> EXERCISE DETAILS
Identify all lines below that hold "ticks" and collect them.

> SOURCE DATA

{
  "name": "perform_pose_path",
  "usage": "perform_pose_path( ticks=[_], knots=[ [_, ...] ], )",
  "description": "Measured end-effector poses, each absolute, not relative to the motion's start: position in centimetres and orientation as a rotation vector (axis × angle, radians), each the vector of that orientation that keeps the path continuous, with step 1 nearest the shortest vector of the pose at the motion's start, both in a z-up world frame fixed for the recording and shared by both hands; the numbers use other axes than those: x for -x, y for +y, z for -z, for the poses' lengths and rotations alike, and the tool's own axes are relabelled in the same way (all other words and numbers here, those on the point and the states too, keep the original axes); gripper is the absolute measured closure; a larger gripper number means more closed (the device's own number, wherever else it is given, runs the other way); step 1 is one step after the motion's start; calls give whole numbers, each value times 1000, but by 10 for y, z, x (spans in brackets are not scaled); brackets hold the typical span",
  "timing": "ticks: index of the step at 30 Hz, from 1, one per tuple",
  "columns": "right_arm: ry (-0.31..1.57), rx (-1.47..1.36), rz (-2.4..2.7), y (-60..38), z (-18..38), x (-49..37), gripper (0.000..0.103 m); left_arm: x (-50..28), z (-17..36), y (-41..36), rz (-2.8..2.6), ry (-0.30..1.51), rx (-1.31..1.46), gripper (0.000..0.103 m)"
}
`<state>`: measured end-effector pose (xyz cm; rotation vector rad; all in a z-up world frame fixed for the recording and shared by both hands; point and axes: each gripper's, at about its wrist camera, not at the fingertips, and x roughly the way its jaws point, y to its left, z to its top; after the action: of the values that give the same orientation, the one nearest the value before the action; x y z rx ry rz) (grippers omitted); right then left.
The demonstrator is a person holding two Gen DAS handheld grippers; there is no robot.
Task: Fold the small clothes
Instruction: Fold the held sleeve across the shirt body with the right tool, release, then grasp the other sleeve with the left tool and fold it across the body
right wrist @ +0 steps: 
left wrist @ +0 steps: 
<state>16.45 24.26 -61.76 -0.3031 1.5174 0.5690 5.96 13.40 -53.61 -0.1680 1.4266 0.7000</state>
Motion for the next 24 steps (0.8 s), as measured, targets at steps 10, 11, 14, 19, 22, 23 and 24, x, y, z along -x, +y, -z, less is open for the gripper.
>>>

> ANSWER SECTION
  "usage": "perform_pose_path( ticks=[_], knots=[ [_, ...] ], )",
  "timing": "ticks: index of the step at 30 Hz, from 1, one per tuple",

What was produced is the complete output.